Throughout its visit, the Special Committee was briefed on the continued shrinking of civic space in the occupied Palestinian territory as a function of Israeli security policies. On 22 October 2021, Israel’s Ministry of Defense designated six leading Palestinian civil society organisations as “terrorist organisations,” allegations that remain unsubstantiated by the information available to the Special Committee. Other civil society organisations invited to brief the Special Committee were unable to attend in person due to movement restrictions imposed by the Israeli government. Multiple civil society organisations and human rights defenders reported being specifically targeted for surveillance. In one of the most explicit examples of suppression of freedom of speech in the occupied Palestinian territory in recent memory, on 11 May 2022, a prominent Palestinian-American journalist, Shireen Abu Akleh, was shot dead as she covered an Israeli Defense Force raid in Jenin. Independent investigations carried out by a number of bodies and organisations strongly indicate that Ms. Abu Akleh was most likely to have been killed by well-aimed shots fired by Israeli forces. The killing of Ms. Abu Akleh, known as the “voice of Palestine,” is profoundly symbolic. Her death and the desecration of her funeral procession affected every member of Palestinian civic society, particularly the women journalists and human rights defenders that she inspired.
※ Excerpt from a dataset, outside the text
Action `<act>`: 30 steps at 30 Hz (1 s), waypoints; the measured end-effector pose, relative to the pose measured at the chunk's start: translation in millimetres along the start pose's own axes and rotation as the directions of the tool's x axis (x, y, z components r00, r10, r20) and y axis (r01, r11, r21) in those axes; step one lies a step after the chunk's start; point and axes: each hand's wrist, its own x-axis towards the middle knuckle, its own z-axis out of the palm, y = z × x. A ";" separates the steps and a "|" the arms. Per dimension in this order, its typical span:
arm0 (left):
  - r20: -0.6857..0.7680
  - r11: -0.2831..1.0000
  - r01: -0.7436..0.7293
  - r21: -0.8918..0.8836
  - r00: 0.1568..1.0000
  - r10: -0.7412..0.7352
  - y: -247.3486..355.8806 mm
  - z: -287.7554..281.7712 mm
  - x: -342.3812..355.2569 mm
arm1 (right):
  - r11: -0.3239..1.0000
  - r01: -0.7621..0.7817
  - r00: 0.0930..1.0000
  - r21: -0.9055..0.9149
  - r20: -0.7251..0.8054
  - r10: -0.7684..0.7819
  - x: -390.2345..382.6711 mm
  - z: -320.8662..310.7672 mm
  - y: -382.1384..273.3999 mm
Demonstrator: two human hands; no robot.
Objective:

The Special Committee received mounting evidence of Israel’s discriminatory and inhumane laws, policies, and practices that violate Palestinians’ human dignity in every sense, the essence of human rights to which all Palestinians are entitled. By design, Israel’s 55-year occupation of Palestine has been used as a vehicle to serve and protect the interest of a Jewish State and its Jewish people, while subjugating Palestinians. The Special Committee is cognisant that many stakeholders consider that this practice amounts to apartheid. This concern must be given serious consideration by the international community, for it owes obligations erga omnes to prevent and end the most serious crimes under international law. The Special Committee urges Member States to take principled steps towards ensuring that Israel’s occupation ends and Palestinians’ right of self-determination is realised.
The committee will present its next report to the General Assembly in October 2022.